YOUR GOAL: Each line below must be transcribed exactly, and no picture may appear in the transcription.

DATASET SECTION:
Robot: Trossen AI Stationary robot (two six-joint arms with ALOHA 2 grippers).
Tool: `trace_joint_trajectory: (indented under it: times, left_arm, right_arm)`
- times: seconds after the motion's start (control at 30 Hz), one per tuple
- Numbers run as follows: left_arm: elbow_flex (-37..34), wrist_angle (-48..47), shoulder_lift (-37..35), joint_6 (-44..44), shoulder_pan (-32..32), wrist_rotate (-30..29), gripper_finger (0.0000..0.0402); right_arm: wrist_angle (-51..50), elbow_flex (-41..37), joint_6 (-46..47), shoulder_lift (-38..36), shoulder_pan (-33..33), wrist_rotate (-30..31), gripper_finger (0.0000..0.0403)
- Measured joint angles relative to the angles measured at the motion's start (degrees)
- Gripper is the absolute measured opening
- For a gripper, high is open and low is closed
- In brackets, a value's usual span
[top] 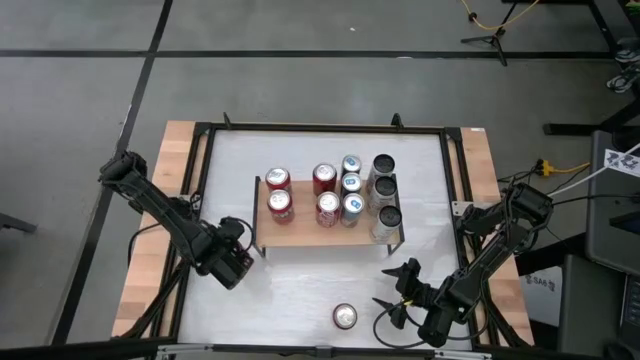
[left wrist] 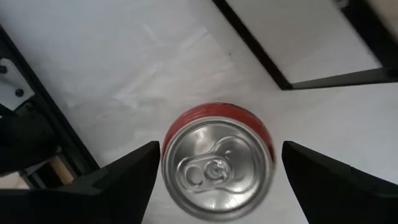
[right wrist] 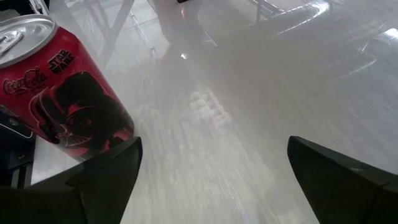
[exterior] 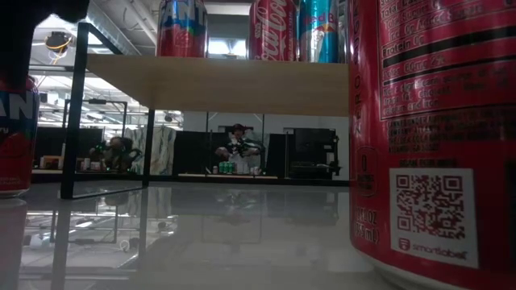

REPLY:
Robot: Trossen AI Stationary robot (two six-joint arms with ALOHA 2 grippers).
Tool: `trace_joint_trajectory: (indented under it: times, left_arm, right_arm)`
- times: seconds after the motion's start (control at 30 Hz), one per tuple
- Numbers run as follows: left_arm: elbow_flex (-37..34), wrist_angle (-48..47), shoulder_lift (-37..35), joint_6 (-44..44), shoulder_pan (-32..32), wrist_rotate (-30..29), gripper_finger (0.0000..0.0402); right_arm: wrist_angle (-51..50), elbow_flex (-41..37), joint_6 (-46..47), shoulder_lift (-38..36), shoulder_pan (-33..33), wrist_rotate (-30..31), gripper_finger (0.0000..0.0403)
- Measured joint angles relative to the angles measured at the motion's start (degrees)
- Gripper is the absolute measured opening
- For a gripper, high is open and low is closed
- In brackets, a value's usual span
[top] 
[left wrist] 
[right wrist] 
[exterior] 

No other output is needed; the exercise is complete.